P: 0.1% or less P is unavoidably present as an impurity element, and contributes to an increase in strength by solid solution strengthening, but segregates at the prior austenite grain boundaries and embrittles the grain boundaries to increase stretch flangeability. Since it deteriorates, it is made 0.1% or less. Preferably it is 0.05%, More preferably, it is 0.03% or less.

S: 0.005% or less S is also unavoidably present as an impurity element, forms MnS inclusions, and becomes a starting point of a crack when expanding holes, thereby reducing stretch flangeability. . More preferably, it is 0.003% or less.

N: 0.01% or less N is also unavoidably present as an impurity, and lowers the elongation and stretch flangeability by strain aging.

Al: 0.001 to 0.10%
Al is added as a deoxidizing element and has the effect of making inclusions finer. Moreover, it combines with N to form AlN and reduces the solid solution N that contributes to the occurrence of strain aging, thereby preventing elongation and stretch flangeability from being deteriorated. If it is less than 0.001%, solid solution N remains in the steel, so strain aging occurs and elongation and stretch flangeability cannot be secured. On the other hand, if it exceeds 0.1%, austenite formation during heating is inhibited. The area ratio of the hard second phase cannot be secured, and the stretch flangeability cannot be secured.

V: 0.10 to 0.50%
V forms fine MX type compounds (generic name for carbides, nitrides, and carbonitrides), and these fine MX type compounds act as particles that pin the growth of austenite during heating during annealing. Thus, it contributes to the refinement of ferrite grains and refines the structure after hot rolling to enhance stretch flangeability. When the V content exceeds the above upper limit value, a coarse MX type compound is likely to be precipitated, and as described above, it becomes a starting point of breakage at the time of hole expansion, so that stretch flangeability is deteriorated. In addition, since these elements have an action of strongly suppressing recrystallization, when the addition amount exceeds the above upper limit value, the structure processed during hot rolling cannot be recrystallized during annealing, and the strength and elongation are increased.

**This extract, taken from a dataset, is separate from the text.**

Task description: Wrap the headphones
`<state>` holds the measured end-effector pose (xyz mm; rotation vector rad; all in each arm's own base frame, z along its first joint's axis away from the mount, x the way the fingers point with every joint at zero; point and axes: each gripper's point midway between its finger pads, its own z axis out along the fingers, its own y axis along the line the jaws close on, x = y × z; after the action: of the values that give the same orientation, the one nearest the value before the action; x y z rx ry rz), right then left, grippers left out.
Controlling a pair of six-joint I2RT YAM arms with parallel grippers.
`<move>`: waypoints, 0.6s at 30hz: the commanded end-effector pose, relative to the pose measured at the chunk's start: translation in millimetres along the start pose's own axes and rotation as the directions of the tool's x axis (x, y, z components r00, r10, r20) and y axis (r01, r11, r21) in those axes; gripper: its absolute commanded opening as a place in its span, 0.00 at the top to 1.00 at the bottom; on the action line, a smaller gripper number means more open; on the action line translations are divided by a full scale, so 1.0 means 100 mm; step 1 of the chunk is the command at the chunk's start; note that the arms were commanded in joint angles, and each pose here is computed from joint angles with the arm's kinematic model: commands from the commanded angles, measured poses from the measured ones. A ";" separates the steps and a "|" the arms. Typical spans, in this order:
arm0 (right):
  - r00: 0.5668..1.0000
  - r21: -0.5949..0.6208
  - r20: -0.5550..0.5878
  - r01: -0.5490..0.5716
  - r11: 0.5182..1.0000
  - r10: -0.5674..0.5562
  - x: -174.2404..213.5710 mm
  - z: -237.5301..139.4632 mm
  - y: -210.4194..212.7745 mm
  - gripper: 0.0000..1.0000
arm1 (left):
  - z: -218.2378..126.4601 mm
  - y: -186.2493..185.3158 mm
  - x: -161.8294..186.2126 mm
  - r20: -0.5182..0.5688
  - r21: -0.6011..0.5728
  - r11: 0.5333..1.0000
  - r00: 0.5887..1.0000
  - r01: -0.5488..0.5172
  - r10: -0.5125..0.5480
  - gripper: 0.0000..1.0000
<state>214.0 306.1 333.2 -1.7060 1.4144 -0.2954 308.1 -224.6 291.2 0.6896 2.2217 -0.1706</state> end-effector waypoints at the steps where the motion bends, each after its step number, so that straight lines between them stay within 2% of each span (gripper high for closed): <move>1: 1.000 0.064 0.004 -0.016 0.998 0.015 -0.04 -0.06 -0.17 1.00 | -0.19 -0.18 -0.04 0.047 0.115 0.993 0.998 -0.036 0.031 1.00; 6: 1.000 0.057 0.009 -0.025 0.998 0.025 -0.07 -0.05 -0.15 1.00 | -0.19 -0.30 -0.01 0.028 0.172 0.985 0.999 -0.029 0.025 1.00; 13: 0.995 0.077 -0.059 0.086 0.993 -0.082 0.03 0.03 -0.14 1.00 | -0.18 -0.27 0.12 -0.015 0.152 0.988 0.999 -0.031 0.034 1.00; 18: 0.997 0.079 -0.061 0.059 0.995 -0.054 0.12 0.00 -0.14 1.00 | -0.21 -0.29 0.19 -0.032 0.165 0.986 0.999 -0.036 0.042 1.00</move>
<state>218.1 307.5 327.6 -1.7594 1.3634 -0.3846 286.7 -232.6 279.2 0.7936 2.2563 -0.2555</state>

Balance cannot be secured. On the other hand, if the V content is less than the lower limit, the ferrite grain refinement effect cannot be sufficiently obtained, and the precipitation strengthening effect described above cannot be sufficiently obtained, so that a balance between strength and elongation can be secured. Disappear.

  The steel of the present invention basically contains the above components, and the balance is substantially iron and impurities. In addition, the following allowable components can be added as long as the effects of the present invention are not impaired.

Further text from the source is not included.